Alarm management is the collection of processes and practices for determining, documenting, designing, operating, monitoring, and maintaining alarm systems. It is characterized by design principles including hardware and software design, good engineering practices, and human factors. Tying the alarm management lifecycle into process safety management and other work processes that already exist will help ensure it remains evergreen and delivers the intended benefits. While the integration of these activities will look different for each company, time has shown that success comes most easily when the management of change process, testing and training activities have been integrated into what is already being accomplished.
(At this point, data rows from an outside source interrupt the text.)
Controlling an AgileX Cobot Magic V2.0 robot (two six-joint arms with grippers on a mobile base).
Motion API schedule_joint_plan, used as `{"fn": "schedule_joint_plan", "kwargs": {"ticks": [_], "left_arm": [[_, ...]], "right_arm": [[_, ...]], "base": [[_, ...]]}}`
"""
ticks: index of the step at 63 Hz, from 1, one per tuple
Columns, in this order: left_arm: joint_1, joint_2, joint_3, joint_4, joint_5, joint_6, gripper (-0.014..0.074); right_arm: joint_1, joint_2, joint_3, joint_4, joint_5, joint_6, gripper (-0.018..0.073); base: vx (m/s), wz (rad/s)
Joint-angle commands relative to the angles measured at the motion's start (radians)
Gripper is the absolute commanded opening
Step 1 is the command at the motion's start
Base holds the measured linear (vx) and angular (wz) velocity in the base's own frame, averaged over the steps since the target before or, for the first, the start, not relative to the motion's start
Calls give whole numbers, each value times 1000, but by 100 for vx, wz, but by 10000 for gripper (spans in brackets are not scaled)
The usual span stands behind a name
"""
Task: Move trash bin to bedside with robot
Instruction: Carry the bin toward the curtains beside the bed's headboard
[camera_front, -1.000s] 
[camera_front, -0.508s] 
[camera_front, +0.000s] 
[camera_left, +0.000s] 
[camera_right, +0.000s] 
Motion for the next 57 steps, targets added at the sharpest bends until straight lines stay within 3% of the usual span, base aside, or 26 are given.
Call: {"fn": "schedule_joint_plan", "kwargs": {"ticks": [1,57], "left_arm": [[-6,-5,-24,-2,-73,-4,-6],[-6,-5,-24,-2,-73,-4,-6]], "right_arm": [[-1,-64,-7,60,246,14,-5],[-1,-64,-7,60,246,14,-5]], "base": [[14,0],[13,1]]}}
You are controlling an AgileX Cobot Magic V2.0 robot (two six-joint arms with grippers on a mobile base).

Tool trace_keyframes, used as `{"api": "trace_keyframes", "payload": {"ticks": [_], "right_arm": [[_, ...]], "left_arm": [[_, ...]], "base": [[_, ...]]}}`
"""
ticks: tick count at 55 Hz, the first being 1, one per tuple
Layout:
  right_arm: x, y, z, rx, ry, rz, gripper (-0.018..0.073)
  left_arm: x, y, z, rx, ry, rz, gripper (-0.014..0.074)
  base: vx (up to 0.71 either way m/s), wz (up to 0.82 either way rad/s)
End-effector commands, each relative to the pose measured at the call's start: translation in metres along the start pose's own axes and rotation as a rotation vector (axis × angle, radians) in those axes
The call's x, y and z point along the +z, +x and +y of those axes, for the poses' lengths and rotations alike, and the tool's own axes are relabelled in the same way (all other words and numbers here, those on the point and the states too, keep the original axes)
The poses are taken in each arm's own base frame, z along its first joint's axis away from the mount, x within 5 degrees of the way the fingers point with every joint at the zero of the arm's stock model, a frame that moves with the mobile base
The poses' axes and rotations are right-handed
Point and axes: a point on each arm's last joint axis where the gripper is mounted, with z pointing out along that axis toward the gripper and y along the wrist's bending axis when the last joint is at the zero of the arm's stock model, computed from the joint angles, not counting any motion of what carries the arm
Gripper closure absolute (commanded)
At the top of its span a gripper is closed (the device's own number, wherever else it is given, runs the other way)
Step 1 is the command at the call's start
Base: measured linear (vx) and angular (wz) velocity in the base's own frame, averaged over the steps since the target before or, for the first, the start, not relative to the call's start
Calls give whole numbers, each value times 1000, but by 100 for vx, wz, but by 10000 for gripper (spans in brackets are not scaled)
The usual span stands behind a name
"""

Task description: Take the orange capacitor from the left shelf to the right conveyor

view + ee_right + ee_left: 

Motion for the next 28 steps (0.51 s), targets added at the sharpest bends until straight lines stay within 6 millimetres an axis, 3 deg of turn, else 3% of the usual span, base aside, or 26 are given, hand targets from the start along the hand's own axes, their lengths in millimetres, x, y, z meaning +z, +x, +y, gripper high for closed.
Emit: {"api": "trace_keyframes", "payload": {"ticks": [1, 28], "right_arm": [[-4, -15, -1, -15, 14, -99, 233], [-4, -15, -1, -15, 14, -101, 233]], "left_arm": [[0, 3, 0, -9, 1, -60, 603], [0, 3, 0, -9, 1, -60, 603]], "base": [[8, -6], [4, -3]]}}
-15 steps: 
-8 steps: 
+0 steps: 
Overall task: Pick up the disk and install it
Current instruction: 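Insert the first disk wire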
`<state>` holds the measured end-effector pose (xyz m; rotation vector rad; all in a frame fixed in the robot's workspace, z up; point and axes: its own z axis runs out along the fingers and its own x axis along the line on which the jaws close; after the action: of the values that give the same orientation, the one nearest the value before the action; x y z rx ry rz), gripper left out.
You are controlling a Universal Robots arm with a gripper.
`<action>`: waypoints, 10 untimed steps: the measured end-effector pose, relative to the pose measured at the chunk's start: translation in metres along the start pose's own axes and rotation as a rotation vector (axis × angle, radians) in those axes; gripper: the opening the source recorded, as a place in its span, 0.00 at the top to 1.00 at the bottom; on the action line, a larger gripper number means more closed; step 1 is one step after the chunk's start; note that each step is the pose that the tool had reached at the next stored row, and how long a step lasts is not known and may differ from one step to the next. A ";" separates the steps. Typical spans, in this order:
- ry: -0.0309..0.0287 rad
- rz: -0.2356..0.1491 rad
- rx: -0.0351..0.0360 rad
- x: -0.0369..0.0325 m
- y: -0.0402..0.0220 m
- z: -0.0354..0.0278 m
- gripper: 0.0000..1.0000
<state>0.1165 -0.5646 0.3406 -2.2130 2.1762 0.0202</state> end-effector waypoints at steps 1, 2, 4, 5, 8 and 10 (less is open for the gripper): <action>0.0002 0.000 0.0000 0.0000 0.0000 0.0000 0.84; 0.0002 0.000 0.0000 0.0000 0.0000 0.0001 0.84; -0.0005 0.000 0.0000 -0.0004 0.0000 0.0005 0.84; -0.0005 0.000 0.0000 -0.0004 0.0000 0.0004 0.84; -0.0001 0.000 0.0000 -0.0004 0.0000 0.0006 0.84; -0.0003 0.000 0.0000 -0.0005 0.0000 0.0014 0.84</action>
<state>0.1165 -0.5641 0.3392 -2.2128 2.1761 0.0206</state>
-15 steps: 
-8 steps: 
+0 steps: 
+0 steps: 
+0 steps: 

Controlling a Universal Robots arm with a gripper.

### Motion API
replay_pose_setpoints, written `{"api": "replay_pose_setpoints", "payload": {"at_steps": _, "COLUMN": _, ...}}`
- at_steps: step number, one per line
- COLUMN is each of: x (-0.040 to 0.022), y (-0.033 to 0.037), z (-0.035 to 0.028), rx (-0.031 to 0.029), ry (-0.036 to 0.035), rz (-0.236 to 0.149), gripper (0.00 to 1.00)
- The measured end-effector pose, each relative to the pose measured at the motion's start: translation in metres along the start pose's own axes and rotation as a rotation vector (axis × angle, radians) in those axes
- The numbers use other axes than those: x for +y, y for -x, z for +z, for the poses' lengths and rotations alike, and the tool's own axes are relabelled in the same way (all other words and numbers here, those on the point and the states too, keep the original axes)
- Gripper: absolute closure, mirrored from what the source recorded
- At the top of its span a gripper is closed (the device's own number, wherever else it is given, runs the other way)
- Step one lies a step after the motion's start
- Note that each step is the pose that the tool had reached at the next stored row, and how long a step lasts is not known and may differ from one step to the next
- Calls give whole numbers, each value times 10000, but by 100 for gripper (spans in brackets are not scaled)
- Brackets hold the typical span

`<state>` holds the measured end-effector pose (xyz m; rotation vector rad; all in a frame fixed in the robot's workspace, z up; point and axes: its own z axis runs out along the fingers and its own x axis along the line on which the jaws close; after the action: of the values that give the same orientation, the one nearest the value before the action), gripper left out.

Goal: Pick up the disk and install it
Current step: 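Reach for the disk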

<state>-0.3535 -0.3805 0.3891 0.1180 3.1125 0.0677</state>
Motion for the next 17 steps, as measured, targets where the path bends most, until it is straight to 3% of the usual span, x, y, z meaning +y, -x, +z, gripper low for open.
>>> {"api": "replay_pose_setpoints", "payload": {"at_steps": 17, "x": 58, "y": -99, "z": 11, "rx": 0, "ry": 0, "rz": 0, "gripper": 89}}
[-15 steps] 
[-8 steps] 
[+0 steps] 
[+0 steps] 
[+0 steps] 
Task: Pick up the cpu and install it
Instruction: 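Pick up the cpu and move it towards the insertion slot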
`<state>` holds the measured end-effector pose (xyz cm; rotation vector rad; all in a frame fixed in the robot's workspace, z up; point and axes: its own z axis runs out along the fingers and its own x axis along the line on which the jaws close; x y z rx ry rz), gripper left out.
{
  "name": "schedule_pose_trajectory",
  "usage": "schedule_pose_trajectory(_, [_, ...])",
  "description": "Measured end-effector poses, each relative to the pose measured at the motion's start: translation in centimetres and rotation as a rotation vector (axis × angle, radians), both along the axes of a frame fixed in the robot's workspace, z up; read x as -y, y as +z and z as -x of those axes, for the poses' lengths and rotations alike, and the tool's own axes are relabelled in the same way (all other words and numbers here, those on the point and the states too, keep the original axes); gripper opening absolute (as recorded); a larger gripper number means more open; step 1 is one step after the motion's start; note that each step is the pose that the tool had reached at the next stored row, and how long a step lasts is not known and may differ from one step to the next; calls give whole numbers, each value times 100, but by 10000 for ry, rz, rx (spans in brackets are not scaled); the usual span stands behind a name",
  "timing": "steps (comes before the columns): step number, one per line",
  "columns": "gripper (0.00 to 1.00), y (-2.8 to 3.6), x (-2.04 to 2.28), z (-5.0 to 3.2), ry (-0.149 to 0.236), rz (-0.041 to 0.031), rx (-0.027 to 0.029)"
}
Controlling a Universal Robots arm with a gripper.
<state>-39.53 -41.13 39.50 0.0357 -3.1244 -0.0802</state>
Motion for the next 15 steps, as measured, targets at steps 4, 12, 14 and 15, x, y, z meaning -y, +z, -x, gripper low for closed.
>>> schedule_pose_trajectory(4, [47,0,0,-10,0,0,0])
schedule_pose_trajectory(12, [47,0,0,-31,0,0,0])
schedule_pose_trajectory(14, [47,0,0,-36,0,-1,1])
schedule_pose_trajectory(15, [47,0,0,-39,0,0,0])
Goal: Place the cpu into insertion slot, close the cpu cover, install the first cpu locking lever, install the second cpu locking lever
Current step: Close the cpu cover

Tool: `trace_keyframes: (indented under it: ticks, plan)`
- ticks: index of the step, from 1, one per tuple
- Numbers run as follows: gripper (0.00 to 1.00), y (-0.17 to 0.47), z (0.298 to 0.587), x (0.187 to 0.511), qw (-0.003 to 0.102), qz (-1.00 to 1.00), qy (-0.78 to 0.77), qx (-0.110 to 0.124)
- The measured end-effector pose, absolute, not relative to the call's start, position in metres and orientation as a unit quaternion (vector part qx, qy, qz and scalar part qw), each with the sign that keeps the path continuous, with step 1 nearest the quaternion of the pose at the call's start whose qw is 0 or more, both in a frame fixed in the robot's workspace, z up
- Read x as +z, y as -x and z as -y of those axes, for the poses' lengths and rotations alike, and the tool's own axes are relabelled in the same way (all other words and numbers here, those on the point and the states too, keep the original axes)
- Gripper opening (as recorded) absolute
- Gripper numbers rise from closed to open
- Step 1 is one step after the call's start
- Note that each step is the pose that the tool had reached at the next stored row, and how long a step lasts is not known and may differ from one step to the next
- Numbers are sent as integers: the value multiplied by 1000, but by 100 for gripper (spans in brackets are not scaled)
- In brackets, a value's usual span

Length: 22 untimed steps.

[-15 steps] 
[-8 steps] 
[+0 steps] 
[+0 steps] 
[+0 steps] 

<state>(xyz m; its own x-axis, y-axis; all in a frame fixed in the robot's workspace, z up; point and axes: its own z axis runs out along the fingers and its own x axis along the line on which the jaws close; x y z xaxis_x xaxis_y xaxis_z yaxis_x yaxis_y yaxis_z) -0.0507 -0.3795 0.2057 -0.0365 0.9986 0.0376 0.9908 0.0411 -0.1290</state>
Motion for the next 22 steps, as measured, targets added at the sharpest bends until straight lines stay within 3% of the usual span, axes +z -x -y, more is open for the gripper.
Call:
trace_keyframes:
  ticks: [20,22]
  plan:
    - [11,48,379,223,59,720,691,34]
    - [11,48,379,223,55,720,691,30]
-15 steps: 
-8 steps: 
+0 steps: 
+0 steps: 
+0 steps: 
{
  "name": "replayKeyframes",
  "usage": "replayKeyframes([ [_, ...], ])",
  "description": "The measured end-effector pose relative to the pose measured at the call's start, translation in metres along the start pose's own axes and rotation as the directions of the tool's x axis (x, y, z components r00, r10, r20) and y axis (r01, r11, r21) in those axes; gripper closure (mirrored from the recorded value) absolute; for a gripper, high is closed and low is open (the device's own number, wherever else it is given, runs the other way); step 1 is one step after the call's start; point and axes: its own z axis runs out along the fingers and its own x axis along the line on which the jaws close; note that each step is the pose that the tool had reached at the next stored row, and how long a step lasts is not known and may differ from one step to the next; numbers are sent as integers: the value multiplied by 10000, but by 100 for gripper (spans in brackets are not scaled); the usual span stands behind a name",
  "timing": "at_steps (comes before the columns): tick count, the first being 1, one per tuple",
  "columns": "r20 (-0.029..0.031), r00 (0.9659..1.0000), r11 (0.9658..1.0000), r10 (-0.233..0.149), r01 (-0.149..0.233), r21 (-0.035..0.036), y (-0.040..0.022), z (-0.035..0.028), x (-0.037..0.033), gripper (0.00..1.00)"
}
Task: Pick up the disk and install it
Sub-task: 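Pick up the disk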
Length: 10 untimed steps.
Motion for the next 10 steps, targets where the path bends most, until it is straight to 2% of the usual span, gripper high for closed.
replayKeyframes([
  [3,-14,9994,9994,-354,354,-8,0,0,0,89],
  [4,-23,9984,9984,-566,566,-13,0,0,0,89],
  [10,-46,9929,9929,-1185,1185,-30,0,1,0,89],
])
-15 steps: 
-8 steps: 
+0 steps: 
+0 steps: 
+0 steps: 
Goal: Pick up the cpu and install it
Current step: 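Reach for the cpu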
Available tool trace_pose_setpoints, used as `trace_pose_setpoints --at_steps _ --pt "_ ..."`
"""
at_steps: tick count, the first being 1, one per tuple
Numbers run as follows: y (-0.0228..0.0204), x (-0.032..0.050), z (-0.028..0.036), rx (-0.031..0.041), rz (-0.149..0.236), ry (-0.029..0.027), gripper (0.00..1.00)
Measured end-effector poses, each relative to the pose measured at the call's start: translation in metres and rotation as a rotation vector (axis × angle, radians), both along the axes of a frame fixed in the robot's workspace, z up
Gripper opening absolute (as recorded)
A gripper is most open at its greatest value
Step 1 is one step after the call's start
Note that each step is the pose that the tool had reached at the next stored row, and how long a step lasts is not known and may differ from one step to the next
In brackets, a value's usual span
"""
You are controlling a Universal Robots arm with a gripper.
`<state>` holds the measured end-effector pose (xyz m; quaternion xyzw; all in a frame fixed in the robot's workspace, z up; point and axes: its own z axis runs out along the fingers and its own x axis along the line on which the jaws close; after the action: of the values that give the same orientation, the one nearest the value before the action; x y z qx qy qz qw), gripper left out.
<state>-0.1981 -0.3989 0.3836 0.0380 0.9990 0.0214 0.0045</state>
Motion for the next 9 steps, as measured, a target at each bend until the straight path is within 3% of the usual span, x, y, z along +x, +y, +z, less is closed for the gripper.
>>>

The alarm management lifecycle is essentially a circle; there is no beginning or ending. There are different places an organization may choose to enter it, but the overall lifecycle process never really ends. An organization may have developed a philosophy, rationalized alarms, and implemented them, but that does not mean they have ‘completed’ alarm management. As processes and equipment evolve and change (e.g., removing or introducing equipment, changing flow rates, changing chemicals, etc.), different steps of the lifecycle come back into importance. The goal of alarm management should be to keep the lifecycle updated and evergreen.
Integrating the alarm management, functional safety, and cybersecurity lifecycles is a key to success and will help avoid costly rework. There are similarities in all three lifecycles (e.g., asses, implement, operate & maintain phases, management of change, testing and training requirements, etc.). The process hazards analysis (PHA) feeds the other lifecycles. When assessing items in cybersecurity, one is considering scenarios first identified in PHAs. The same is true in alarm management when an alarm is used as a protection layer.
A change in one lifecycle may, and most likely will, impact all three lifecycles. Something as minor as altering a chattering alarm (e.g., because its setpoint was too close to a shutdown value) will impact the alarm, the master alarm database, the other lifecycles, and many different process safety information documents. If normalization of deviation is allowed (i.e., not tracking and reviewing the impact of what are believed to be minor changes), alarms will eventually become unrationalized, and things will revert back to their original, un-managed state.